> PROBLEM DESCRIPTION
Write out the data word for word and omit every picture.

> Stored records
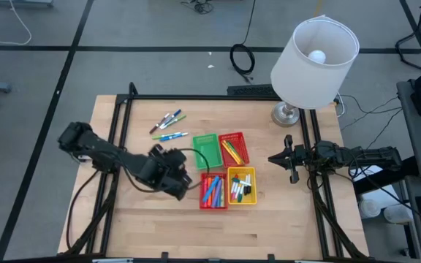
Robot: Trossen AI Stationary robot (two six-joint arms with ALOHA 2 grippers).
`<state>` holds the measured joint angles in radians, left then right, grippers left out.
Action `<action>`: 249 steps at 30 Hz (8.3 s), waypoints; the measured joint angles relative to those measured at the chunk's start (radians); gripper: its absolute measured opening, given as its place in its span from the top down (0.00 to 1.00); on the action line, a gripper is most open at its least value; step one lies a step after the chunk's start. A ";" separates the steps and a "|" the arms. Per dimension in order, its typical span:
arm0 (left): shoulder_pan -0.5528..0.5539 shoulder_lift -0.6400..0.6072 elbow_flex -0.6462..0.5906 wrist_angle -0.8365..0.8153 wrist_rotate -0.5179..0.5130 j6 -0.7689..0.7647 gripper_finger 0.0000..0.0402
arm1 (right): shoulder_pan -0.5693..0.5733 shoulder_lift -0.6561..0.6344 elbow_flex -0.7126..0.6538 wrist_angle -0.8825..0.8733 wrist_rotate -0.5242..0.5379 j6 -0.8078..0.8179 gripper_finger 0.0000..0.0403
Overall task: Pick & Place Markers
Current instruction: Put the blue marker pen into the green bin, then put the green marker pen into the green bin
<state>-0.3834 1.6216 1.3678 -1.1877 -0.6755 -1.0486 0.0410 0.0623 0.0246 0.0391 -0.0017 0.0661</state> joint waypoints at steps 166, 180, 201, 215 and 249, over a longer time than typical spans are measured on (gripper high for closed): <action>0.799 -0.036 -0.598 0.693 0.615 1.157 0.82 | 0.000 0.000 0.000 0.000 0.000 0.000 0.96; 0.799 -0.035 -0.598 0.719 0.632 1.121 0.83 | 0.000 0.000 0.000 0.000 0.000 0.000 0.96; 0.799 -0.035 -0.598 0.720 0.633 1.114 0.85 | 0.000 0.000 0.000 0.001 0.000 0.000 0.96; 0.800 -0.124 -0.599 0.644 0.537 1.085 0.86 | 0.000 0.000 0.000 0.000 0.000 0.000 0.96; 0.535 -0.308 -0.591 0.791 0.784 0.652 0.98 | 0.000 0.000 0.000 0.000 0.000 0.000 0.96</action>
<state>0.1513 1.3140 0.7765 -0.3971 0.1081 -0.3967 0.0410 0.0624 0.0245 0.0395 -0.0015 0.0662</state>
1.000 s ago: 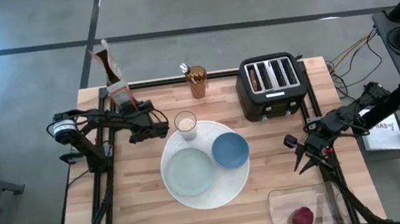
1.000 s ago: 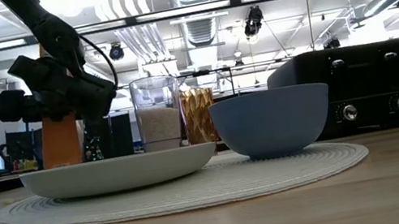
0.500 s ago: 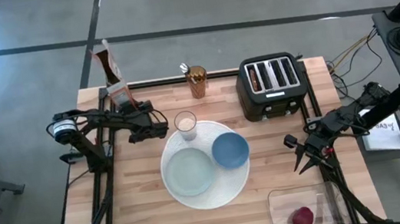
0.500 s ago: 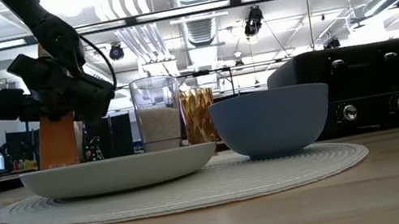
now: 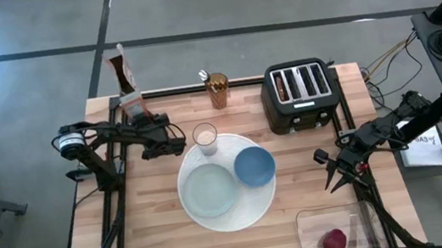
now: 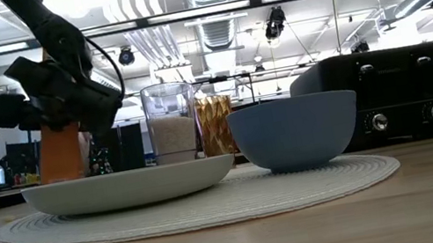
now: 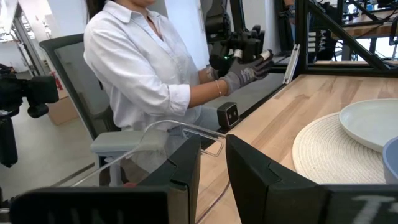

> REPLY
Robot: Trossen AI Stationary robot (two six-joint arms with ALOHA 2 grippers).
`<state>` holds the measured joint angles in radians, left then right, grippers left out.
Action `<action>`: 249 steps at 30 Hz (8.3 s), waypoints; the measured joint angles relative to those measured at the chunk's start (radians); gripper: its absolute measured opening, given as its place in its span from the top down (0.00 to 1.00); on the action line, a gripper is most open at its least value; step one lies a step after the chunk's start. A ";" separates the steps and a "|" the arms. Per dimension in order, its typical span:
arm0 (left): shoulder_pan -0.5528..0.5539 shoulder_lift -0.6400..0.6072 elbow_flex -0.6462..0.5906 wrist_angle -0.8365..0.8153 wrist_rotate -0.5179..0.5130 j6 -0.7689..0.7647 gripper_finger 0.0000..0.0402
arm1 (right): shoulder_pan -0.5693..0.5733 shoulder_lift -0.6561..0.6344 elbow_flex -0.7126..0.6538 wrist_angle -0.8825..0.8733 wrist_rotate -0.5242..0.5379 j6 -0.8078..0.8179 gripper_finger 0.0000..0.0403
Overall task: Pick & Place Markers
Current instruction: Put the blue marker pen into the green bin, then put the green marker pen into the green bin
<state>-0.3834 1.6216 1.3678 -1.1877 -0.6755 -1.0486 0.0410 0.0623 0.0246 0.0391 -0.0017 0.0661</state> joint waypoints at steps 166, 180, 201, 215 and 249, over a longer time than typical spans are measured on (gripper high for closed): <action>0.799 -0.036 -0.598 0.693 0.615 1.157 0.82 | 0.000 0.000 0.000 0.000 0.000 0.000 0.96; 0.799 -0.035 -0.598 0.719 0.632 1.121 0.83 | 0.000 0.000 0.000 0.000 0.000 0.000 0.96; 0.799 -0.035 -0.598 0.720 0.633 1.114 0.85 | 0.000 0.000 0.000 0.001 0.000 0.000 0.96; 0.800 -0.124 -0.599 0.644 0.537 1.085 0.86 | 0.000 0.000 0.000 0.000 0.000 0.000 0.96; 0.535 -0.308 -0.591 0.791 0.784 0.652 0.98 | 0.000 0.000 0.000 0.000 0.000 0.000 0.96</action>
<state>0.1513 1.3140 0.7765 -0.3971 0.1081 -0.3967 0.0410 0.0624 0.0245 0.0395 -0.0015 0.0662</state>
1.000 s ago: 
1.000 s ago: 
0.500 s ago: 
0.500 s ago: 
now: 
now: 
now: 

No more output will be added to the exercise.